Ingénieurs et scientifiques de France
- Nickname: IESF
- Formation: March 19, 1992; 34 years ago
- Type: Association of French engineers and scientists
- Legal status: (association law 1901)
- Purpose: Advocacy. National and International.
- Headquarters: 17 Rue Lamennais
- Location: Paris, France;
- Method: Think Tank, commissions, working groups.
- Membership: 180 alumni associations
- Official language: French
- Website: www.iesf.fr

= Ingénieurs et scientifiques de France =

French national institution created in 1992

The Ingénieurs et scientifiques de France (IESF), formerly known as the Conseil national des Ingénieurs et Scientifiques de France (CNISF), is a non-profit institution, apartitarian and non-confessional, which aims to be representative in France and abroad of French engineers and scientists.
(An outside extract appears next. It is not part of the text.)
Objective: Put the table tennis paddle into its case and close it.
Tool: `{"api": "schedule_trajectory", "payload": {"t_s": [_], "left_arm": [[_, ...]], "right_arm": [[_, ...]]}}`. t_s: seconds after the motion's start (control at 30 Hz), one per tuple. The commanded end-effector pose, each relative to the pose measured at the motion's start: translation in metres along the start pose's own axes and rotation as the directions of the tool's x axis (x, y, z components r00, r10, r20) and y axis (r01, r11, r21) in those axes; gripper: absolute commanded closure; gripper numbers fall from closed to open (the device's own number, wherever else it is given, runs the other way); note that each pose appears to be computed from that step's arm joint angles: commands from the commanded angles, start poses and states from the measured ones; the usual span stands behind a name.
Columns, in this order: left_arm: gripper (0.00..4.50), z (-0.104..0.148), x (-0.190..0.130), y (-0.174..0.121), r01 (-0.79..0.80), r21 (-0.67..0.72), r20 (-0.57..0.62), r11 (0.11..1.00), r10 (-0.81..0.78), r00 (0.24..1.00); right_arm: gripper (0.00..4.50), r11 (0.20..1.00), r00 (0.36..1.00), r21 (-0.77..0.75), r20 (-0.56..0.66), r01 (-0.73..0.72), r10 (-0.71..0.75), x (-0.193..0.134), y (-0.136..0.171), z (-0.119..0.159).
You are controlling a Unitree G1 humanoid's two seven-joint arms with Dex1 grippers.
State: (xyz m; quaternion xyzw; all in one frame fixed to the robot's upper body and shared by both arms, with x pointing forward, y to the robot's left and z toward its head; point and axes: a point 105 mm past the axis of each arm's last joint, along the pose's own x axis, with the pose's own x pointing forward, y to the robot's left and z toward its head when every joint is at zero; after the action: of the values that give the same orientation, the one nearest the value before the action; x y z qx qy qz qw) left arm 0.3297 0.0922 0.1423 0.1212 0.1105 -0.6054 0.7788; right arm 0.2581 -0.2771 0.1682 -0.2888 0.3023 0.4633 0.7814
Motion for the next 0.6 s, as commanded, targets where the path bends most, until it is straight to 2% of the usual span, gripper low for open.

It brings together more than 180 alumni association of engineering schools and around thirty engineering and scientific societies. It is present throughout France through 25 Regional Unions of Engineers and Scientists (regional IESF) as well as abroad. Through this, IESF has more than 160,000 direct and indirect members, and represents 800,000 engineers and scientists.

It is the national member for France of the World Federation of Engineering Organizations and of the European Federation of National Engineering Associations (FEANI).